What to do —
Set down exactly the lines of the listing below, please, beginning with the first and ending with the line that holds "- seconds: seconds".

*** Begin section ***

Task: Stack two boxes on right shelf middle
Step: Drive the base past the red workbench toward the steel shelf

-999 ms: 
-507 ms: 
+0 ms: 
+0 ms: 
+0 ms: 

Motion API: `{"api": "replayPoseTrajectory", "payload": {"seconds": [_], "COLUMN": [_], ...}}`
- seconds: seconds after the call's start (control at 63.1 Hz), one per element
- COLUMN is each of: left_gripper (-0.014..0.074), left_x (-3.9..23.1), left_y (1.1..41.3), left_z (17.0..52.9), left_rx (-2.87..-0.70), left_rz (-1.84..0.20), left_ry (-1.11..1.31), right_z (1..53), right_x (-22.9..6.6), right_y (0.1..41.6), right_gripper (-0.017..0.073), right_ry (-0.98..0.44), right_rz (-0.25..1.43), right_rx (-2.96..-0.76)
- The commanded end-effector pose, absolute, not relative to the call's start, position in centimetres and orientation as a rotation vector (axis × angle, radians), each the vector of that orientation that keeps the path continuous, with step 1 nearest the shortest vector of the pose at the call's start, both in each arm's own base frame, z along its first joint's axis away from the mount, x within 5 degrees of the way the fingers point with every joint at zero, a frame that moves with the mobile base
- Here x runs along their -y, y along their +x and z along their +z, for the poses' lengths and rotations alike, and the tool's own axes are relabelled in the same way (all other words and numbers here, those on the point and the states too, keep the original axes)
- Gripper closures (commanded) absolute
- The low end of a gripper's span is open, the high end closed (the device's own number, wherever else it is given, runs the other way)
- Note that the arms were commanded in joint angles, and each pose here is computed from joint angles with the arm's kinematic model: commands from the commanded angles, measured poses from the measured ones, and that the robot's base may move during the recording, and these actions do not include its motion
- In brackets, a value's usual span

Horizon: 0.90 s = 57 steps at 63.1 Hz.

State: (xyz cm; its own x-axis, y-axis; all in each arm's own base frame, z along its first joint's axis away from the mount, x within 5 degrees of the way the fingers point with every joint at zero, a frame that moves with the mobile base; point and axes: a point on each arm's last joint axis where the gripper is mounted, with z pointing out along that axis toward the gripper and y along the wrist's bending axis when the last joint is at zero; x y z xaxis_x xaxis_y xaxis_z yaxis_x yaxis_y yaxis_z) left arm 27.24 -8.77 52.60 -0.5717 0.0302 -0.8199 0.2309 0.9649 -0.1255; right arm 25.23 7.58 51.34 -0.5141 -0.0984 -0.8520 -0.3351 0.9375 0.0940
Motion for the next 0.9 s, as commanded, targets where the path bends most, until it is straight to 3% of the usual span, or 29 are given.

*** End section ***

Reply to the exercise —
Task: Stack two boxes on right shelf middle
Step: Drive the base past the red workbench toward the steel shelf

-999 ms: 
-507 ms: 
+0 ms: 
+0 ms: 
+0 ms: 

Motion API: `{"api": "replayPoseTrajectory", "payload": {"seconds": [_], "COLUMN": [_], ...}}`
- seconds: seconds after the call's start (control at 63.1 Hz), one per element

That's the answer, with nothing more to add.